I’m tempted to talk more about Stone’s performance because it is her best since “Casino” (1995).  Her words tease as much as her body language and, at one point, her main weapon becomes her body.  Stoner’s character is supposed to manipulate not only the central characters but us, the viewers.  She succeeds on all levels.

The story begins with Catherine who is speeding in an Audi.  In the passenger seat is a football player who looks as though he has had his share of drugs for one night.  Catherine sets the tone for her character by pleasing herself while driving. To get into the details would not be suitable. Suffice to say that, between her speedy driving and pleasing herself, she loses control of the vehicle and crashes into a river.  She is able to escape from the car, unharmed, while the football player stays strapped in his seat, drowns and dies.

Catherine goes to the police and admits that, “When it came to it, my life was more important than his.” They cannot find enough evidence to charge her with murder so a brazing detective, Washburn, decides to have her evaluated by a psychologist who, at first, is not bewildered by Catherine’s sex-driven attitude. When she attempts to light a cigarette, he says, “I’m sorry.

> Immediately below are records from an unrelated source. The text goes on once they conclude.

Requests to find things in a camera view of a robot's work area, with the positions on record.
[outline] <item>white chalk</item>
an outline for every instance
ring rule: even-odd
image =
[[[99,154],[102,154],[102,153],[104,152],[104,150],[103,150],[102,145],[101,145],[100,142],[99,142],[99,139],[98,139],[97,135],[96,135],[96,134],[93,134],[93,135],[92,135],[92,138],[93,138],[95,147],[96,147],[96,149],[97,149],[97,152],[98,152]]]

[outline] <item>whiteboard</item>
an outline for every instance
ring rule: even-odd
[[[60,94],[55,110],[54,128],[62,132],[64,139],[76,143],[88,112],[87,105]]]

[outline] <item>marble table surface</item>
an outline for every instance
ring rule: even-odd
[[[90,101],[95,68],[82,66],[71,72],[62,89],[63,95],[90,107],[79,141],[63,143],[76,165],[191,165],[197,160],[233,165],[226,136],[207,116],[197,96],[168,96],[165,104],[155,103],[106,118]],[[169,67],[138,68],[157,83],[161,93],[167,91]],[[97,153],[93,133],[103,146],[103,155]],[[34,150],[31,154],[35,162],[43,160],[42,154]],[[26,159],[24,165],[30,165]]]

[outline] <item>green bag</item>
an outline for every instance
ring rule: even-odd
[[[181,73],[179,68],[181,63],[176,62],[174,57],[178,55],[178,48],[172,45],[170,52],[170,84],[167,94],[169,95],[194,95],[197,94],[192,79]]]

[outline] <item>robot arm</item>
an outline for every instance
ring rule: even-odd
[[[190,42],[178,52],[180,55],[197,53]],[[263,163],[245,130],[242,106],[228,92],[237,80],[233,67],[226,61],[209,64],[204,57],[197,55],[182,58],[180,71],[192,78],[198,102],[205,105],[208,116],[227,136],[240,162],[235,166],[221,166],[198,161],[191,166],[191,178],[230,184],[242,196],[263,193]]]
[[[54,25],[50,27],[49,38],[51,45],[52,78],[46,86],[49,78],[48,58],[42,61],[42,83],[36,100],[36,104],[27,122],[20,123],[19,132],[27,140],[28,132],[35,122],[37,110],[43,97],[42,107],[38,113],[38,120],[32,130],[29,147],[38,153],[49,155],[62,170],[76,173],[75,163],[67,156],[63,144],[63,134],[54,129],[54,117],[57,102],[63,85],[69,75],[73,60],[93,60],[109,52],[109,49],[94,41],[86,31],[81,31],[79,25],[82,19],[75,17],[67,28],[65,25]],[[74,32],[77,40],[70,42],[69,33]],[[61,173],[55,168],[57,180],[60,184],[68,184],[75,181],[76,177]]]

There is no smoking in here.”  Catherine smiles sarcastically and says, “You know what I like about you. You like to be in control, like me.” We see Catherine at work, warming up, preparing her plan. The doctor sees something else. Several moments like this one seem straight out of a film noir, especially when Catherine discusses her addiction to risk with her psychologist. 

The story is quite elaborate and, in the end, it just doesn’t balance. The good thrillers we’ve seen sometimes had a lead actress who was sexy and saying sexy things and perhaps doing sexy things.  But did we ever believe she was innocent?  Did we ever think she might get away easily?  Never.  Here, we’re asked to accept the outcome which is, in essence, unconventional to a certain degree.  But it is illogical and we know it’s not a fair ending.  We feel cheated.

The only reason one would want to see this movie is for Sharon Stone’s presence. She appears in virtually every scene and is almost naughty each time the camera cuts to her. There is a full frontal scene when Catherine steps into a Jacuzzi and I suspect the film incorporated such a scene to create “buzz” for the movie.  But this film cannot work on sex appeal alone though it tries. We’ve seen worst films this year. With the exception of a seductive Stone, “Basic Instinct 2: Risk Addiction” never attempts to be risky in a good thrilling sense.